▸ HOW TO COMPLETE THIS TASK
Report how many lines in the material hold the word "marker". No other content is required.

▸ EXTRACTED DATA
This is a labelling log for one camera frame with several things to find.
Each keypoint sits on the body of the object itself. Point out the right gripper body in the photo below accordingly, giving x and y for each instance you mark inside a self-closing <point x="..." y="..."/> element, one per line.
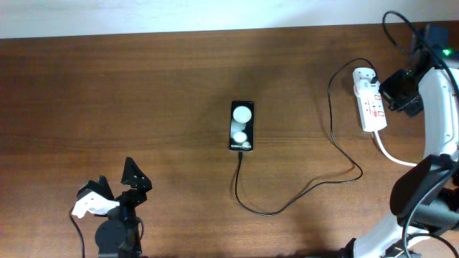
<point x="396" y="89"/>

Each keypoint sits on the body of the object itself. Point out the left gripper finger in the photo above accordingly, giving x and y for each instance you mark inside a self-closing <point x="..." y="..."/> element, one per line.
<point x="134" y="177"/>
<point x="101" y="187"/>

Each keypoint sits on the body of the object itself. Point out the black smartphone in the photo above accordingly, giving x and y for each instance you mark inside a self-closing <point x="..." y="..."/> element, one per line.
<point x="241" y="130"/>

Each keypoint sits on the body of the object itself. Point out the white power strip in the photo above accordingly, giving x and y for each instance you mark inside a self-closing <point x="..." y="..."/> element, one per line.
<point x="371" y="107"/>

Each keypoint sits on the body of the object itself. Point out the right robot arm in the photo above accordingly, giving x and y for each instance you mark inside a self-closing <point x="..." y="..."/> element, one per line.
<point x="421" y="207"/>

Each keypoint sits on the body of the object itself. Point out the white USB charger plug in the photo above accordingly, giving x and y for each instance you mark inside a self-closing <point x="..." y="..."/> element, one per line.
<point x="365" y="87"/>

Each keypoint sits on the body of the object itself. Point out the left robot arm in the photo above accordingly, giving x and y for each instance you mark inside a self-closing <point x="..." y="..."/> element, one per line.
<point x="120" y="235"/>

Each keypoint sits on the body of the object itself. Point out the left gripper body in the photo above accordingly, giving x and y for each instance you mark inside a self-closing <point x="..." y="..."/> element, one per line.
<point x="129" y="201"/>

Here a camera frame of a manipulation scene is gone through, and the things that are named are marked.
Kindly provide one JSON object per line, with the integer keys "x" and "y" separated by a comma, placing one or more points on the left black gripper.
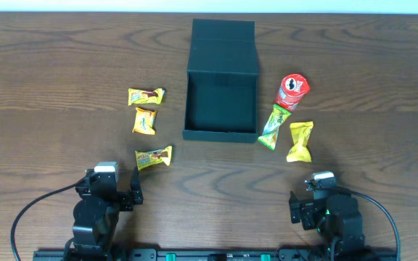
{"x": 123, "y": 198}

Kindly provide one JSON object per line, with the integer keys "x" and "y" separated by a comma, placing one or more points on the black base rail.
{"x": 186, "y": 255}

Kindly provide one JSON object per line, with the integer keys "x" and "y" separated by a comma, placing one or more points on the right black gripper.
{"x": 306, "y": 209}

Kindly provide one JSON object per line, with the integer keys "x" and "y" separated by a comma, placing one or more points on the yellow snack bag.
{"x": 300, "y": 135}

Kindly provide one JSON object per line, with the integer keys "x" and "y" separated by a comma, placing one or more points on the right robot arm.
{"x": 334, "y": 214}

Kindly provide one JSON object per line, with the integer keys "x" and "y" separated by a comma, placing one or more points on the green yellow snack packet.
{"x": 270, "y": 132}

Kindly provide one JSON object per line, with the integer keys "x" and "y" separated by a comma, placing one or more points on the red Pringles can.
{"x": 292, "y": 89}

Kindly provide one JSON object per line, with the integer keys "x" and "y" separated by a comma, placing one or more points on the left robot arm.
{"x": 97, "y": 213}

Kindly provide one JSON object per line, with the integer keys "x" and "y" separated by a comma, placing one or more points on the black open gift box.
{"x": 222, "y": 88}

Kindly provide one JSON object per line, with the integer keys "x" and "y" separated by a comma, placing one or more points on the yellow apollo wafer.
{"x": 136, "y": 96}
{"x": 146, "y": 159}

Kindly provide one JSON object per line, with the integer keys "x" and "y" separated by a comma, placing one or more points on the orange yellow biscuit packet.
{"x": 144, "y": 121}

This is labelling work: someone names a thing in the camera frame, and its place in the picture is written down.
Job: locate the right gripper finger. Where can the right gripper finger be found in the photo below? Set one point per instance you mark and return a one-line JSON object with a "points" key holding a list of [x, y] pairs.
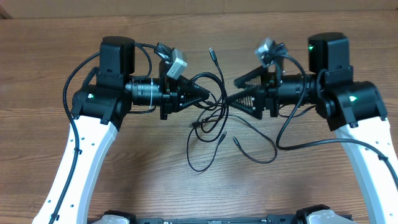
{"points": [[250, 79], [250, 100]]}

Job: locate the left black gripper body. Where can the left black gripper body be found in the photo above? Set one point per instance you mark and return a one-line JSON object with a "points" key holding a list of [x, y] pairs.
{"points": [[169, 98]]}

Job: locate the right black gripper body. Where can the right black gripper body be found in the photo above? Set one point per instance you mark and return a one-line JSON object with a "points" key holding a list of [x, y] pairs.
{"points": [[271, 93]]}

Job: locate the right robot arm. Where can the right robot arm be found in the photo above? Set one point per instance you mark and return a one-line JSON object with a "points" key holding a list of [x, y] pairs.
{"points": [[354, 111]]}

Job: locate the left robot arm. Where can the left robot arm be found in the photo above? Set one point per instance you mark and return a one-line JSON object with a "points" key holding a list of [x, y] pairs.
{"points": [[96, 112]]}

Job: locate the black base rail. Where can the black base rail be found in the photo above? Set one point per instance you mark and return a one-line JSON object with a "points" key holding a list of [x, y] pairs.
{"points": [[314, 214]]}

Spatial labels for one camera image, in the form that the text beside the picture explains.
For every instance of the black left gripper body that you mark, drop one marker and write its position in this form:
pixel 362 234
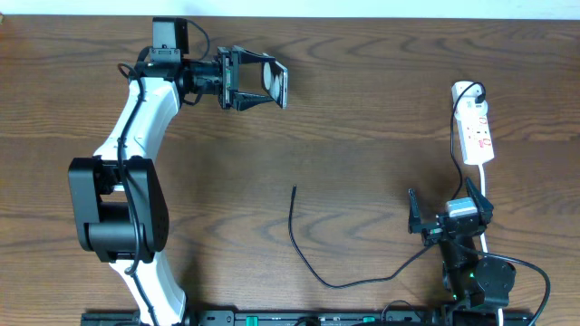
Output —
pixel 214 77

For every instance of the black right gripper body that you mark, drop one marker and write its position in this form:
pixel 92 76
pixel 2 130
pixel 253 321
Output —
pixel 431 235

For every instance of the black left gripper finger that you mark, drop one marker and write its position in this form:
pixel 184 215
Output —
pixel 244 100
pixel 245 56

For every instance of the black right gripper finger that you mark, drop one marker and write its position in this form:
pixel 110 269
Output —
pixel 415 226
pixel 485 208

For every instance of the black smartphone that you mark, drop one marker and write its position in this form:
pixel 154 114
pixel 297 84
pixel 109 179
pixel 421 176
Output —
pixel 275 82

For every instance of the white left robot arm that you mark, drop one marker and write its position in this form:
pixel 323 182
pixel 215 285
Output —
pixel 119 208

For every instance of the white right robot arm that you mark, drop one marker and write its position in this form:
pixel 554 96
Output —
pixel 479 283

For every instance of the white charger adapter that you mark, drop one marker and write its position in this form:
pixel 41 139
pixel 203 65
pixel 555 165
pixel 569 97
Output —
pixel 469 95

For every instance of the white power strip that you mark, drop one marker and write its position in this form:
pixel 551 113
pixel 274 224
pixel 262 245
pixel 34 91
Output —
pixel 475 138

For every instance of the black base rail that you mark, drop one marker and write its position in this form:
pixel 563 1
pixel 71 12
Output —
pixel 391 317

▸ WRITTEN ANSWER
10